== Collected material ==

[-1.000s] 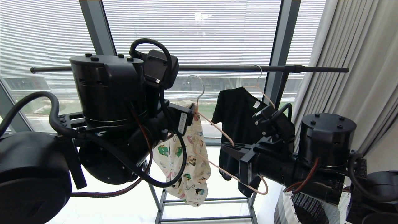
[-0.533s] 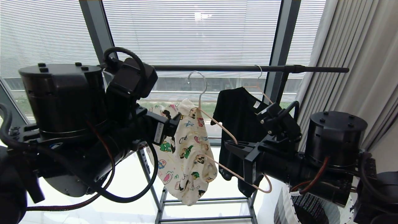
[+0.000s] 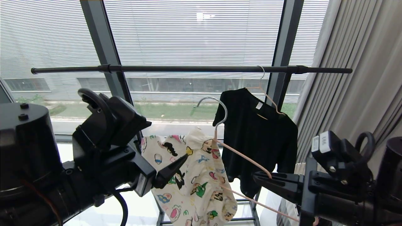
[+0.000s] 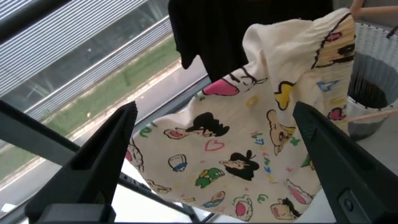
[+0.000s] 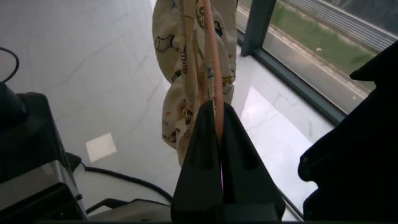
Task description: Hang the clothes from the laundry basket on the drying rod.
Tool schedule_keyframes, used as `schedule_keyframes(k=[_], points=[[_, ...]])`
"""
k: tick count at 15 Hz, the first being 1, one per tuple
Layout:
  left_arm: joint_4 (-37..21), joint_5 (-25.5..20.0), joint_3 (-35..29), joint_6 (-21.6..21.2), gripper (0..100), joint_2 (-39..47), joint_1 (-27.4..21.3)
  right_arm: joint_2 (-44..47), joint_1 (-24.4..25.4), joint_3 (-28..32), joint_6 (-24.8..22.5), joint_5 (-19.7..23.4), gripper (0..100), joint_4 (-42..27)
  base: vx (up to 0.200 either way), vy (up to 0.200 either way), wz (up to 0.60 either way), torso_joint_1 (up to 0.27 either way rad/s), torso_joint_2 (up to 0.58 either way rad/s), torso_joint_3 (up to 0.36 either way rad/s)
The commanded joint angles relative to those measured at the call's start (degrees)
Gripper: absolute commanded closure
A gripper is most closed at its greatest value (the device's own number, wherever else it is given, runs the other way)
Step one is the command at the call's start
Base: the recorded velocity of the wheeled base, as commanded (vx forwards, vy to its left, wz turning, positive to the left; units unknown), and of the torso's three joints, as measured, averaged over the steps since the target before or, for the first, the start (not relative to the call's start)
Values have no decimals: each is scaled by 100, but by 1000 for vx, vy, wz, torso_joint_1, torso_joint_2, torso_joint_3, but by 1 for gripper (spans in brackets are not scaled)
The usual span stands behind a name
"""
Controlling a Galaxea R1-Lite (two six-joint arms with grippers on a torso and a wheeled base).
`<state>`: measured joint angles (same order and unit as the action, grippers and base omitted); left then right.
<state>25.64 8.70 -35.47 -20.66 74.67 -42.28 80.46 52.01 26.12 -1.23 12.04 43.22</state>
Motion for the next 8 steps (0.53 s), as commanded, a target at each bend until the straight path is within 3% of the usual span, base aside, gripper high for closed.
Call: schedule_keyframes(k=[1,8], points=[[3,-88,199,1,0,-66,-97,-777,20,-213,-79,184,100,-340,0,0,0,0,0,0],[3,-317,436,10,0,48,-466,-1472,178,-222,-325,1090,100,-1474,0,0,0,0,0,0]])
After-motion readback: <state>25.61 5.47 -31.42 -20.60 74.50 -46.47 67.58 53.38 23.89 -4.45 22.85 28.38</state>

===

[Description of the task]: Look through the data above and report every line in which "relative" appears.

[Answer box]:
The commanded joint angles relative to those measured at the call's start (degrees)
Base: the recorded velocity of the wheeled base, as commanded (vx forwards, vy to its left, wz turning, positive to the left; units unknown), and of the torso's three joints, as measured, averaged over the steps since the target before or, for the first, the start (not relative to the call's start)

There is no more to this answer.